● **Work to complete**:
Return the line that contains "Localize black mesh" plus every line after it to the end of the entries below, exactly as given, and stop there.

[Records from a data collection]
:::::

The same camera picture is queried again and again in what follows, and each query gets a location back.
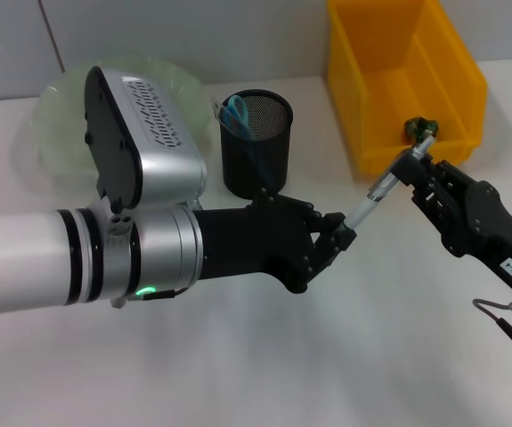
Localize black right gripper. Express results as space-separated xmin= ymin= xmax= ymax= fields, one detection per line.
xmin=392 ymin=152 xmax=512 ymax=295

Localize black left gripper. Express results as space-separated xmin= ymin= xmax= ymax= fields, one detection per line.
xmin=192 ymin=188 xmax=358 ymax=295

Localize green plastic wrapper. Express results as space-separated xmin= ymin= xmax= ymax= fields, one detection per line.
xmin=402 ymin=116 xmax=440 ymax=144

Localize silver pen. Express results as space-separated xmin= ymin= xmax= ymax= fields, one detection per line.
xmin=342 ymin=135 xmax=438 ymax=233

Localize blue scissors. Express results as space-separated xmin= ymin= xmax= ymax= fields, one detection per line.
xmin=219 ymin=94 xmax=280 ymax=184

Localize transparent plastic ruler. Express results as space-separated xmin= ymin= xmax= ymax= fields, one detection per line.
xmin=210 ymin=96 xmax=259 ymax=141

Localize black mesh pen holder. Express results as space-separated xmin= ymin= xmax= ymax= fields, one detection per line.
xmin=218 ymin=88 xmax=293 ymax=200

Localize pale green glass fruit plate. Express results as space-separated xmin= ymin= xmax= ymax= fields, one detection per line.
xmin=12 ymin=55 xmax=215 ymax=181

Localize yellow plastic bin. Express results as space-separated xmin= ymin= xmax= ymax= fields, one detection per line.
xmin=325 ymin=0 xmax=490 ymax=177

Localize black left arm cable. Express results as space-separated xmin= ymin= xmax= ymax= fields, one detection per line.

:::::

● **Answer to this problem**:
Localize black mesh pen holder. Express results as space-separated xmin= ymin= xmax= ymax= fields, one detection per line.
xmin=218 ymin=88 xmax=293 ymax=200

Localize pale green glass fruit plate. Express results as space-separated xmin= ymin= xmax= ymax= fields, one detection per line.
xmin=12 ymin=55 xmax=215 ymax=181

Localize yellow plastic bin. Express results as space-separated xmin= ymin= xmax= ymax= fields, one detection per line.
xmin=325 ymin=0 xmax=490 ymax=177

Localize black left arm cable. Express results as space-separated xmin= ymin= xmax= ymax= fields, one detection per line.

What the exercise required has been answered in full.